The approach the author takes has the advantage that when data is in the load
table it can then be used to load into a real table via some transform in
batches and be done in the background.

------
louis8799
I haven't done any benchmarking, but for around 200,000 rows of data, which I
am handling daily at work, the following line of python code takes around 10
seconds.

pandas.read_json(json_obj).to_sql()

Any transformation of the data before writing into DB is split second with
vectorized pandas operation.

Pandas is still my first choice when it comes to tasks like this.

------
latch
Not sure what the python code translates to, so maybe this is covered, but in
my experience, if you can't use COPY, you should:

1 - Generate a static SQL to insert N rows (say 10 to 50): insert into blah
(id, name) values ($1, $2), ($3, $4),

2 - Loop through the data in batch size

3 - Generate a dynamic sql for M rows where M is whatever's left over

Wrap it in a transaction.
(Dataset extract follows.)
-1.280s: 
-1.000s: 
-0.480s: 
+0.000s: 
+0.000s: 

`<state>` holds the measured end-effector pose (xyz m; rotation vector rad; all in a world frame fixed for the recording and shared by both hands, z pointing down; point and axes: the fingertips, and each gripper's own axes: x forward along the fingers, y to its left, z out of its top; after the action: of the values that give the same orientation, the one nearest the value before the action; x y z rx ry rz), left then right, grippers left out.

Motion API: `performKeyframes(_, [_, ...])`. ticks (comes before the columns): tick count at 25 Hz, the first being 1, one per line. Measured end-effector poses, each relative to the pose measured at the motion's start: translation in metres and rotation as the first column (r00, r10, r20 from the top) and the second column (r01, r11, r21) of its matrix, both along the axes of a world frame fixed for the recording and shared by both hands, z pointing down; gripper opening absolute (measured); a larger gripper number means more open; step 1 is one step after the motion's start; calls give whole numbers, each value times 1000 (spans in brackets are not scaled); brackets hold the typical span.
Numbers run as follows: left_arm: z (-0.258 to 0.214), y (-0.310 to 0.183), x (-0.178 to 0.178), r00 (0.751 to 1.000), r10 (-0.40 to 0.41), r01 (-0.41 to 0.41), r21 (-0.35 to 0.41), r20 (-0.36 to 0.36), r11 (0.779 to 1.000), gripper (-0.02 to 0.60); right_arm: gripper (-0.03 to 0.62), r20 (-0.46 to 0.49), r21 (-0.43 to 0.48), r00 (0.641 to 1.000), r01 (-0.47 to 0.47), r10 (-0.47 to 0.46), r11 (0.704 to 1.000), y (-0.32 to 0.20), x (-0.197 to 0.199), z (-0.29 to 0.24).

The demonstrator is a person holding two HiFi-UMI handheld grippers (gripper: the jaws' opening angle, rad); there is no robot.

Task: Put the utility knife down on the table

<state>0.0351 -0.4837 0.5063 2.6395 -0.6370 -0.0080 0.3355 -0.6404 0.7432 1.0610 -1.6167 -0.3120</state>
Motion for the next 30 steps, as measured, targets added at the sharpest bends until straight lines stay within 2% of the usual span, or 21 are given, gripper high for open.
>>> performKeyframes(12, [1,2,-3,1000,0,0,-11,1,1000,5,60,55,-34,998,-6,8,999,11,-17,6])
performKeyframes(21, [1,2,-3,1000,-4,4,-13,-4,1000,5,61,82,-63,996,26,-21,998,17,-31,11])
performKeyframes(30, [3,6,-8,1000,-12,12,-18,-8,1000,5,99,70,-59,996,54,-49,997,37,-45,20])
You can have an SQL builder where you give it the
list of columns and how many rows you want to generate and use that for both
steps 1 and 3. You can prepare statement 1 (and keep reusing it), but I'mnot
sure how much that'll buy you.

If you need to deal with conflicts. Inserting the above into a temp table (on
commit drop) and then doing an insert + update from the team into the real
table works well.

Then there's a handful of postgresql configs to tweak, but if you're willing
to risk a bit of data loss (but not corruption), asynchronous_commit=off.

------
kristiandupont
I am looking for ways to quickly load data into a PG database for local
testing. An initial seed run is ok, but I want test suites to run on identical
data sets and since PG doesn't (yet) support nested transactions, I a
currently use my seed database as a TEMPLATE for suite-specific databases.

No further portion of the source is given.